RTS changes affect runtime when they shouldn’t

Joachim Breitner mail at joachim-breitner.de
Wed Sep 20 16:11:05 UTC 2017


while keeping an eye on the performance numbers, I notice a pattern
where basically any change to the rts makes some benchmarks go up or
down by a significant percentage. Recent example:
which exposed an additional secure modular power function in integer
(and should really not affect any of our test cases) causes these

Benchmark name 	prev 	change 		now 	
nofib/time/FS 	0.434 	-  4.61% 	0.414 	seco
nofib/time/VS 	0.369 	+ 15.45% 	0.426 	seco
nofib/time/scs 	0.411 	-  4.62% 	0.392 	sec

The new effBench benchmarks (FS, VS) are particularly often
affected, but also old friends like scs, lambda, integer…

In a case like this I can see that the effect is spurious, but it
really limits our ability to properly evaluate changes to the compiler
– in some cases it makes us cheer about improvements that are not
really there, in other cases it makes us hunt for ghosts.

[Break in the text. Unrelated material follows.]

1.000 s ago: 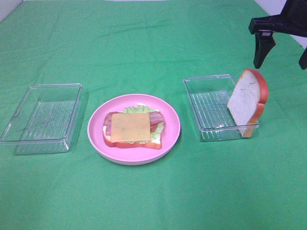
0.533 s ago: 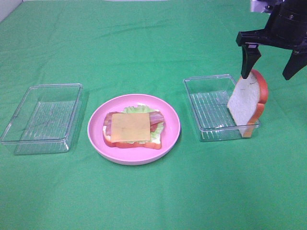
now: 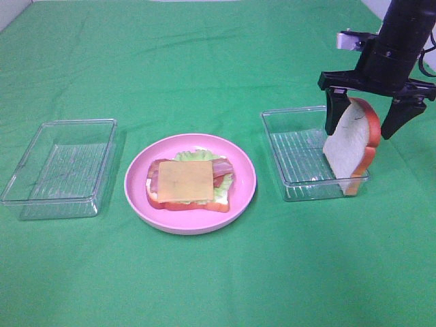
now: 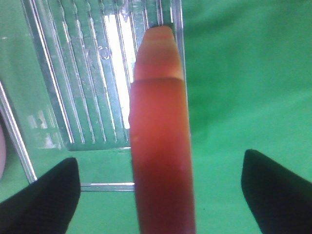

Does anyone have a solid idea what is causing these differences? Are
they specific to the builder for perf.haskell.org, or do you observe
them as well? And what can we do here?

For the measurements in my thesis I switched to measuring instruction
counts (using valgrind) instead. These are much more stable, requires
only a single NoFibRun, and the machine does not have to be otherwise
quiet. Should I start using these on perf.haskell.org? Or would we lose
too much by not tracking actual running times any more?